They didn’t go far. Yiel took Frial to the domed stronghold where he lived on an impressive ship that was heavily guarded. There were visible guns with homing technology and the barrels of the weapons that seemed to rest on the surface of the ship, followed anything that flew nearby.
Yiel took Frial inside and sat him in a large, mostly empty room.
“You’re gonna take me to Whadgaf Jiris,” Yiel said as two other Hafjeris men entered the room with a similar, dark coloring of their wings.
“I haven’t seen Whadgaf since she put me in that hospital. Trust me, my new friend, you do not want to mess with that woman.”
Yiel looked at him with a mixture of anger and amusement and Frial hoped that he could humor his way away from the boiling aggression.
“How do you know her?” Yiel asked.
“She murdered my family.”
“I thought you Realfen’s were just a myth. The Auburn Order and all that. As a child, my father told us that if we didn’t finish our meals, food would collect in the dumps to attract the red men, the Auburn Order, who ate garbage and kidnapped children to make them slaves.”
Frial shook his head with comic disbelief.
“That is quite the story, a little much just to get you to clean your plate. We didn’t eat garbage, and we didn’t kidnap children.

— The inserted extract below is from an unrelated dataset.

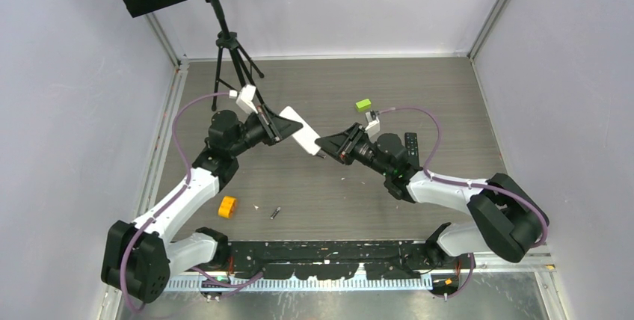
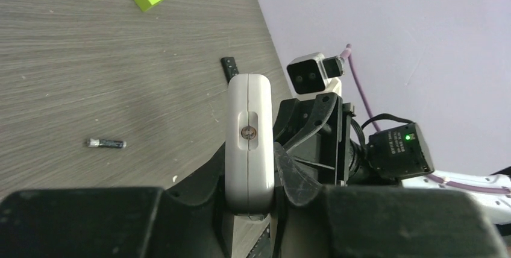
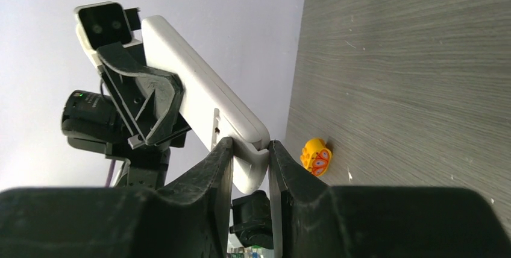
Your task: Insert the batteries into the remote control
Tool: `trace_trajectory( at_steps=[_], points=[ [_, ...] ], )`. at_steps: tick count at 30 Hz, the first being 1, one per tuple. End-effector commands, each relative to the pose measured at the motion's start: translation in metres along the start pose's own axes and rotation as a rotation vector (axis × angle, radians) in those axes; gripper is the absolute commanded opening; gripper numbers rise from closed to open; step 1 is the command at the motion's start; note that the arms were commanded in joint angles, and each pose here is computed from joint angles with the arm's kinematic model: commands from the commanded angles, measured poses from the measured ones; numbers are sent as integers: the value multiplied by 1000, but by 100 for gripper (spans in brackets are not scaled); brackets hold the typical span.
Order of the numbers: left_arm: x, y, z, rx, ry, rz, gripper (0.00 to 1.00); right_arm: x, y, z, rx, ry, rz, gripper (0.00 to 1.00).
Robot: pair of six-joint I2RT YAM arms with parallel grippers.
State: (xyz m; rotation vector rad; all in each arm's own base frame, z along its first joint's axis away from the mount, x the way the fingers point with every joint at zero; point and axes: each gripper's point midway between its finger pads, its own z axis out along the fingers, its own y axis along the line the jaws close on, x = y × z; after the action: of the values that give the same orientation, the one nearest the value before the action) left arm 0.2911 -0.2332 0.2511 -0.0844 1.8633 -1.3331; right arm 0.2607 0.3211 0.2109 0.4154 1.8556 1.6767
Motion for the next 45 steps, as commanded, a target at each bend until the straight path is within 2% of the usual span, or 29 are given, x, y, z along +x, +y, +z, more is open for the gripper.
trace_trajectory(
  at_steps=[1,11,17,21,26,29,33,37,45],
  points=[
    [-11,10,-2,-72,-36,115,0,-5,30,3,-26,11,-26,9],
    [-8,26,-2,-129,-41,121,0,3,25,11,-11,64,15,0],
    [-3,36,-1,-149,-22,145,0,-4,18,6,8,24,-42,0],
    [2,44,-2,-165,3,200,0,-23,16,-10,37,-50,-120,0],
    [8,42,-6,-131,17,259,0,-51,-42,-42,333,-149,-284,0],
    [7,33,-7,-87,8,278,0,-59,-78,-59,456,-173,-321,0],
    [5,15,-7,-7,5,292,0,-56,-113,-70,527,-150,-297,0],
    [7,3,-6,57,18,288,0,-39,-137,-73,536,-59,-248,0],
    [11,-2,-3,102,32,245,0,-21,-184,-87,628,27,-201,3]
  ],
)
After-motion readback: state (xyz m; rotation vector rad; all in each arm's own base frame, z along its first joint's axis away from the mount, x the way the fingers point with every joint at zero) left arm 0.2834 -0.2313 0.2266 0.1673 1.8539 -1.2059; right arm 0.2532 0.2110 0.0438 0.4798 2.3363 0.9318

I don’t even like children.”
“You plan to kill Whadgaf?” Yiel asked.
“I am content to never see her again,” Frial said.
“If you asked for a meeting, would she give it to you?”
“Why are you interested in meeting her?” Frial asked, genuinely curious.
“Do you know what she is? A warrior of legend. She can change her size, I’ve seen her, and I want what she has.”
Frial smiled. “Yes, she is the envy of the race. How do you suppose she came to possess her abilities?”
Yiel shrugged. “Her lineage, she is Jiris, a high family of Hafjeran.”
“We all had these ancestors,” Frial said. “That is how our families came to be the names that they are, powerful members who could dominate, but the attributes that Whadgaf displays haven’t occurred in generations.”
“What’s the point of this?” Yiel asked.
“I’m telling you how to get what she has. To know how to get it, you have to understand how she came to possess it. Who is your oldest living relative?”
Yiel looked at him incredulously.
“I’ll spare you the back and forth,” Frial continues. “The Ruling Class, your relatives, preserve ancient ancestors, and apparently, the Jiris family preserved one of their Perfect relatives and Whadgaf feasted on their flesh.”
Yiel laughed out loud.
“You’re saying I have to eat her?”
Frial nodded. “At least a bite. There is something about those Perfect relatives, something in their DNA that we can digest to alter our own. You don’t have to bite her, of course, you could see who the Ruling Class has preserved.”
Yiel thought about the information; it wasn’t so far fetched.
“Have I given you enough to ensure that I make it out of this dome alive?” Frial asked.
“You still haven’t given me what I asked for,” Yiel said. “I’ll give you the guarantee of your life, when you take me to Whadgaf.”
Frial had no idea where Whadgaf was, but Yiel knew that she was on her way back to the Regions after breaking into the IP.